* _TASK TO COMPLETE_
Go through the listing below and repeat it exactly, dropping the pictures.

============

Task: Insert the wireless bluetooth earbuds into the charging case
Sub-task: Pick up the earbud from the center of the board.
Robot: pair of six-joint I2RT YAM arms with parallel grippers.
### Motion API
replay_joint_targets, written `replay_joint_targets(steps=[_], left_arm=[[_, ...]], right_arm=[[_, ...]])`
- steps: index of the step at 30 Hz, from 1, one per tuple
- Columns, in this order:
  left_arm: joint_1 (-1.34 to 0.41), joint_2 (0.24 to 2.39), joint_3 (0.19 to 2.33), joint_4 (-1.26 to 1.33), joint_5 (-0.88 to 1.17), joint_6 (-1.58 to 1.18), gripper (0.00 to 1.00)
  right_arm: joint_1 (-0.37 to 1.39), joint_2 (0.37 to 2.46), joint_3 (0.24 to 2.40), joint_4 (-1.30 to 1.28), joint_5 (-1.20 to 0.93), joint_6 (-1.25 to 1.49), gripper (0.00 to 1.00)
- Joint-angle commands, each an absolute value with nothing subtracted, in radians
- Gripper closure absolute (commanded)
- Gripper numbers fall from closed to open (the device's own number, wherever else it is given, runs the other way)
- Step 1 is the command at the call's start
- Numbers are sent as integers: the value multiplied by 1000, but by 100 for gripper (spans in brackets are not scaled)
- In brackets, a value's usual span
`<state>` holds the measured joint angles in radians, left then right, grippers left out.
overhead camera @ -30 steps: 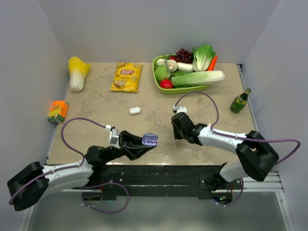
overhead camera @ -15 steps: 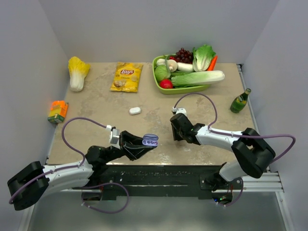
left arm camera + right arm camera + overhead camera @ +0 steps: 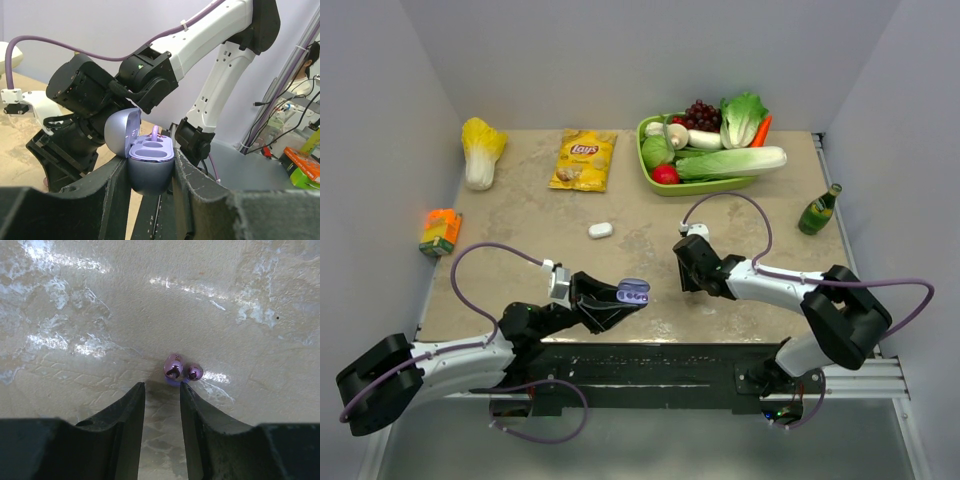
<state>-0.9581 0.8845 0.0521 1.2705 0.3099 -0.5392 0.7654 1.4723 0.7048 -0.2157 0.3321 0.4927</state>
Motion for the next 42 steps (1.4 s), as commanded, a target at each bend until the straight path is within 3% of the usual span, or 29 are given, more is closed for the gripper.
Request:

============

* _YOUR SOLUTION_
Task: Insert the wireless bluetooth earbuds into the charging case
Sub-task: Pick up the earbud from the center of the board.
Robot: pair of six-joint I2RT YAM arms with parallel grippers.
### Motion API
replay_joint_targets, written `replay_joint_targets(steps=[_], left_arm=[[_, ...]], right_arm=[[_, ...]])`
- steps: index of the step at 30 Hz, from 1, one per tuple
- Columns, in this order:
  left_arm: joint_1 (-1.34 to 0.41), joint_2 (0.24 to 2.39), joint_3 (0.19 to 2.33), joint_4 (-1.26 to 1.33), joint_5 (-0.88 to 1.17), joint_6 (-1.58 to 1.18), gripper (0.00 to 1.00)
  right_arm: joint_1 (-0.37 to 1.39), joint_2 (0.37 to 2.46), joint_3 (0.24 to 2.40), joint_4 (-1.30 to 1.28), joint_5 (-1.20 to 0.93), joint_6 (-1.25 to 1.49), gripper (0.00 to 1.00)
- Joint-angle commands, each an absolute value with nothing subtracted, in radians
- Gripper closure absolute (commanded)
- Gripper numbers fall from closed to open (the device's own number, wherever else it is given, runs the other way)
- Step 1 is the command at the call's start
- Numbers are sent as integers: the value multiplied by 1000, but by 100 for gripper (spans in brackets are not scaled)
- In brackets, a value's usual span
`<state>` holds the measured joint angles in radians, left then right, grippers left out.
overhead camera @ -30 steps: 
overhead camera @ -15 steps: 
left arm camera + right arm camera + overhead camera @ +0 steps: 
<state>-0.9581 0.8845 0.0521 1.2705 0.3099 -0.5392 0.7654 1.4723 0.7048 -0.2157 0.3321 0.4927</state>
Motion for the next 42 steps (1.4 s), as commanded, a target at each bend until the straight path is within 3% of the usual span, or 29 are given, more is closed for the gripper.
Request:

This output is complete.